Could you print each entry below verbatim while omitting the pictures?

((

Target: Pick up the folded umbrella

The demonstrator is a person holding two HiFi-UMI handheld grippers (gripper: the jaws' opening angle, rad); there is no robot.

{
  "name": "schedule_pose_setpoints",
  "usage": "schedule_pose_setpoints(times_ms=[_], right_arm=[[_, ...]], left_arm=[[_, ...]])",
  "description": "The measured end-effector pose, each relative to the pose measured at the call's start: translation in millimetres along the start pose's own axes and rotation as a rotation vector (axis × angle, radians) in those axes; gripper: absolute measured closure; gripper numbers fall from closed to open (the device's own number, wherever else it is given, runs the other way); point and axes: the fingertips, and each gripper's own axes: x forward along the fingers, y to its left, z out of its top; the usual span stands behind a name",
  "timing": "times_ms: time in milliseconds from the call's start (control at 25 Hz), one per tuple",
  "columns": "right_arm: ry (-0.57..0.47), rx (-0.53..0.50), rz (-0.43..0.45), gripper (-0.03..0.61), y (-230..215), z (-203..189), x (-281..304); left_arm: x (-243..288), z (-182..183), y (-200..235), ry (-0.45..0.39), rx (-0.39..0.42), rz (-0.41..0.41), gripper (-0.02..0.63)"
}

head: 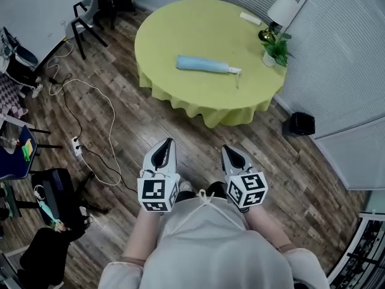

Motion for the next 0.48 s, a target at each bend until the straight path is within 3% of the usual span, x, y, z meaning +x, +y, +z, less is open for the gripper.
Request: schedule_pose_setpoints(times_ms=[240, 480], right_arm=[[0.009, 0.006, -0.002, 0.578, -11, 9, 41], [0.004, 0.023, -0.007, 0.580, -59, 31, 97]], left_arm=[[36, -1, 22, 0.018, -0.004, -0.006, 0.607], [102, 10, 29, 0.042, 0.063, 0.000, 0.607]])
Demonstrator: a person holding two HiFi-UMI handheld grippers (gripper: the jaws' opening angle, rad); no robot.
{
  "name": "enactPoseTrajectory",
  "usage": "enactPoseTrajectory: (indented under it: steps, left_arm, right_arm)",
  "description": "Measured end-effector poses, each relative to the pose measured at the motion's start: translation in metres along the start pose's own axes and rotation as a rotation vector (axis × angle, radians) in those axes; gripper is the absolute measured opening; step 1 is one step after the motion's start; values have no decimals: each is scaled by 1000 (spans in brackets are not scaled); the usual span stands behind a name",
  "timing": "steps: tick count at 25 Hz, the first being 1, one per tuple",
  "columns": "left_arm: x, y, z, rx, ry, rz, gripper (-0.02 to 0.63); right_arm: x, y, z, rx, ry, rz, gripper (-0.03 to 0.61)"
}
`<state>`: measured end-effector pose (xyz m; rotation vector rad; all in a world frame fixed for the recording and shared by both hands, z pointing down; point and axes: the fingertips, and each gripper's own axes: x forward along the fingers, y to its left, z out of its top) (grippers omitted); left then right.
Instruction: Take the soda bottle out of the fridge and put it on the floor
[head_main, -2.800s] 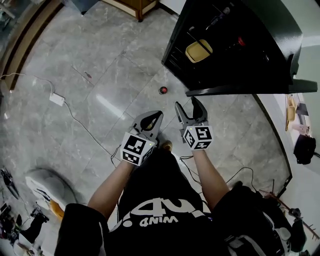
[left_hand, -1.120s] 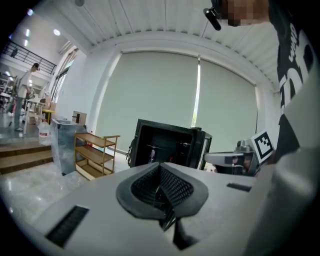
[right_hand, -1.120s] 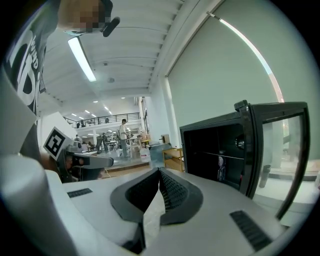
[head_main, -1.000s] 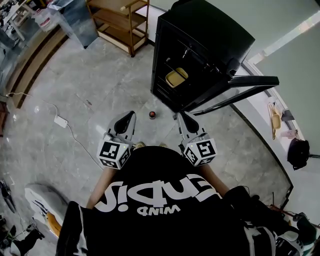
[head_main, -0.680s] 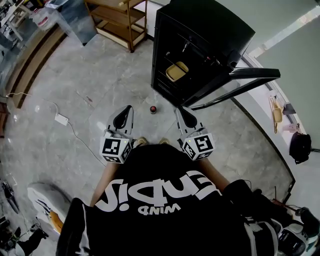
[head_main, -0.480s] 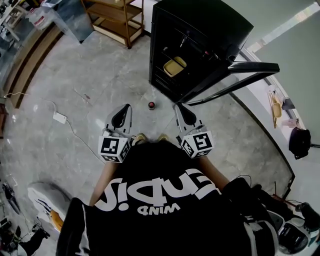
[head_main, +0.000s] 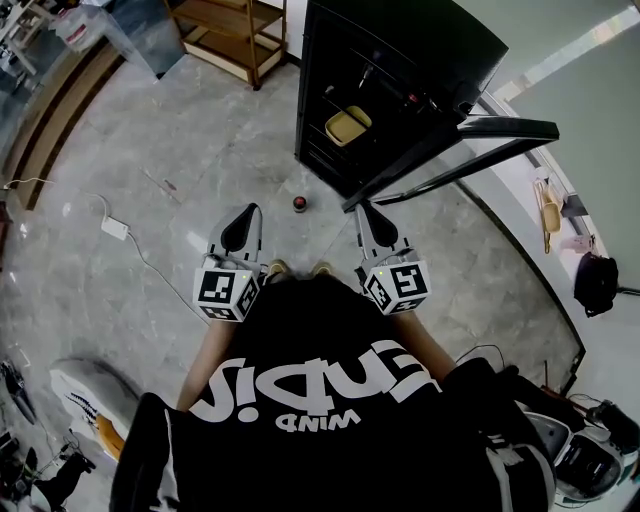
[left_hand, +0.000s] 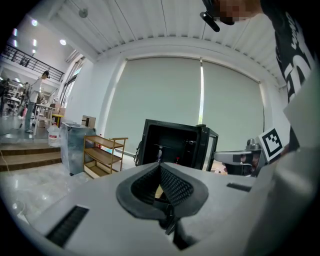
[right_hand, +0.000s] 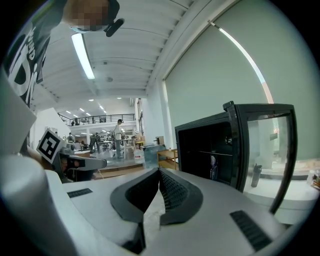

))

[Answer area]
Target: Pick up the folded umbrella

The demonstrator is a person holding two HiFi-UMI handheld grippers (gripper: the jaws' opening angle, rad); there is no robot.

{
  "name": "schedule_pose_setpoints",
  "usage": "schedule_pose_setpoints(times_ms=[_], right_arm=[[_, ...]], left_arm=[[_, ...]])",
  "description": "The measured end-effector pose, each relative to the pose measured at the call's start: translation in millimetres along the start pose's own axes and rotation as a rotation vector (axis × angle, radians) in those axes; gripper: absolute measured closure; gripper numbers fall from closed to open (the device's own number, wherever else it is given, runs the other way); point and axes: the fingertips, and each gripper's own axes: x forward along the fingers, y to its left, z out of its top; the usual span stands behind a name",
  "timing": "times_ms: time in milliseconds from the call's start (control at 25 Hz), one per tuple",
  "columns": "right_arm: ry (-0.57..0.47), rx (-0.53..0.50), rz (-0.43..0.45), gripper (-0.03..0.61), y (-230..215), z (-203..189), x (-281..304); left_arm: x (-243..288), z (-182..183), y (-200..235), ry (-0.45..0.39), rx (-0.39..0.42), rz (-0.41..0.41), gripper (-0.02..0.63)"
}

head: 

Motion for the next 0.48 s, a target at each bend until the straight path is within 3% of the usual span, x, y, z meaning +x, +y, +z, less is open for the gripper.
Request: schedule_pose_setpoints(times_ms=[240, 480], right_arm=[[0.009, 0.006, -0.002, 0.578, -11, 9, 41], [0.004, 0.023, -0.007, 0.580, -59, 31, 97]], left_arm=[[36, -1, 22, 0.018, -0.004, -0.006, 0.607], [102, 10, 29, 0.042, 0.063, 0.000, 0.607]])
Demonstrator: a person holding two HiFi-UMI handheld grippers (gripper: the jaws' opening angle, rad); no robot.
{
  "name": "enactPoseTrajectory",
  "usage": "enactPoseTrajectory: (indented under it: steps, left_arm, right_arm)",
  "description": "Measured end-effector poses, each relative to the pose measured at the motion's start: translation in metres along the start pose's own axes and rotation as a rotation vector (axis × angle, radians) in those axes; gripper is the absolute measured opening; step 1 is one step after the motion's start; values have no decimals: each is scaled by 1000 (spans in brackets are not scaled); the usual span stands behind a name",
  "timing": "steps: tick count at 25 Hz, the first being 1, one per tuple",
  "columns": "left_arm: x, y, z, rx, ry, rz, gripper (-0.02 to 0.63); right_arm: x, y, z, rx, ry, rz, gripper (-0.03 to 0.61)"
}
`<state>`: measured end-effector pose (xyz m; rotation vector rad; all in a world frame fixed for the recording and shared by both hands, z pointing down; point and axes: the fingertips, and each gripper's own axes: x forward along the fingers, y to its left, z out of its top) (grippers omitted); left then right.
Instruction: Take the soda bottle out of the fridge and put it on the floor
[head_main, -2.800s] 
[left_hand, -1.120s] 
[right_hand, -1.120s] 
[head_main, -1.000s] 
[head_main, -0.680s] 
[head_main, -0.480s] 
[head_main, +0.000s] 
[left_hand, +0.000s] 
[right_hand, +0.000s] 

The response to the exercise is complete.